Re: property, character, and sequence name loose matching

From: Kenneth Whistler (kenw@sybase.com)
Date: Tue Mar 09 2010 - 19:37:23 CST

  • Next message: CE Whitehead: "RE: Arabic aleph representation of glyphs"

    Karl Williamson asked:

    > The loose matching rules in TR18 say to ignore white space, underscores,
    > and hyphens. That means that someone could insert white space into the
    > middle of what is supposed to be a single word, like
    > \p{s c r i p t: greek}. Same for character names.
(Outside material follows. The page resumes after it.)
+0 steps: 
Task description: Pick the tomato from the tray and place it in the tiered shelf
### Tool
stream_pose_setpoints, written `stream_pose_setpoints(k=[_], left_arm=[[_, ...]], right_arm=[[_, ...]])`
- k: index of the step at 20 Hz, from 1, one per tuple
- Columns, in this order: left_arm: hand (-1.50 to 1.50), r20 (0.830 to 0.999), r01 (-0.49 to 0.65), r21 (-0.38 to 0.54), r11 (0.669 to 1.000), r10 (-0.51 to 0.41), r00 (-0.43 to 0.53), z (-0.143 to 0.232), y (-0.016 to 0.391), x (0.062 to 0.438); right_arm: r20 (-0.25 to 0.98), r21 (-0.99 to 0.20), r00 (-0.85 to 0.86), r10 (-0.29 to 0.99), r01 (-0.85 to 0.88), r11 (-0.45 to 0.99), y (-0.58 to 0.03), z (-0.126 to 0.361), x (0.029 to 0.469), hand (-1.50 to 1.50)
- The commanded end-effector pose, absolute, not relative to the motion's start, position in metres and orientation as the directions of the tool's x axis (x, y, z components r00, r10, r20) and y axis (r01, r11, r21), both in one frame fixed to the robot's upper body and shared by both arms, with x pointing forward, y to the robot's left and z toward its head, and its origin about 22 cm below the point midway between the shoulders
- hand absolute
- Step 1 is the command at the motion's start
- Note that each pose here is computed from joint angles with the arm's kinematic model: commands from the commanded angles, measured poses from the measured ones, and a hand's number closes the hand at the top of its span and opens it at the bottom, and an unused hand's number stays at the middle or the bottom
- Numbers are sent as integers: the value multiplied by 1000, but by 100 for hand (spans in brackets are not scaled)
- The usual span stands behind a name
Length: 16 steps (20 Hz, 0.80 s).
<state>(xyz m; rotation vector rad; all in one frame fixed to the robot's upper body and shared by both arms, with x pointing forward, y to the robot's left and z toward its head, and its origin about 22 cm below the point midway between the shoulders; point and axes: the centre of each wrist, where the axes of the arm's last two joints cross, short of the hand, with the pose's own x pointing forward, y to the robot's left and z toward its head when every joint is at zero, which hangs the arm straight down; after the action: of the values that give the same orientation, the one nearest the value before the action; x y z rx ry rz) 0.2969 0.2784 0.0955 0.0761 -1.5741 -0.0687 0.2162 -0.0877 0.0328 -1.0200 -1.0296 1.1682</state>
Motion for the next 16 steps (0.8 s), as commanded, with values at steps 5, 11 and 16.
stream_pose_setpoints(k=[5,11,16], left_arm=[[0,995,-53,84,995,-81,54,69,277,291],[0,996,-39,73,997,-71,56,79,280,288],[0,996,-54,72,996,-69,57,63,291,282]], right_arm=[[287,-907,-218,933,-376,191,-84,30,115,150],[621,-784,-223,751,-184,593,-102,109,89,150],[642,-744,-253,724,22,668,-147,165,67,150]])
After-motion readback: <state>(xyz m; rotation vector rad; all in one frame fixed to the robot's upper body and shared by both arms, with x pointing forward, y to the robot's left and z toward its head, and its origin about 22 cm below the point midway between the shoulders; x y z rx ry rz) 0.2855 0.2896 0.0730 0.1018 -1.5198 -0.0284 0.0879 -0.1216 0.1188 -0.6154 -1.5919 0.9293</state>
    Actually, it doesn't mean that you can arbitrarily ignore
    the identifier syntax of particular formalizations.

    What it means is that if you are matching particular
    property values from the Unicode Character Database,
    then such strings as "right above", "right_above" and "rightabove"
    (as well as case permutations such as "Right Above", "RIGHT_ABOVE",
    etc.) should all be considered as matching each other.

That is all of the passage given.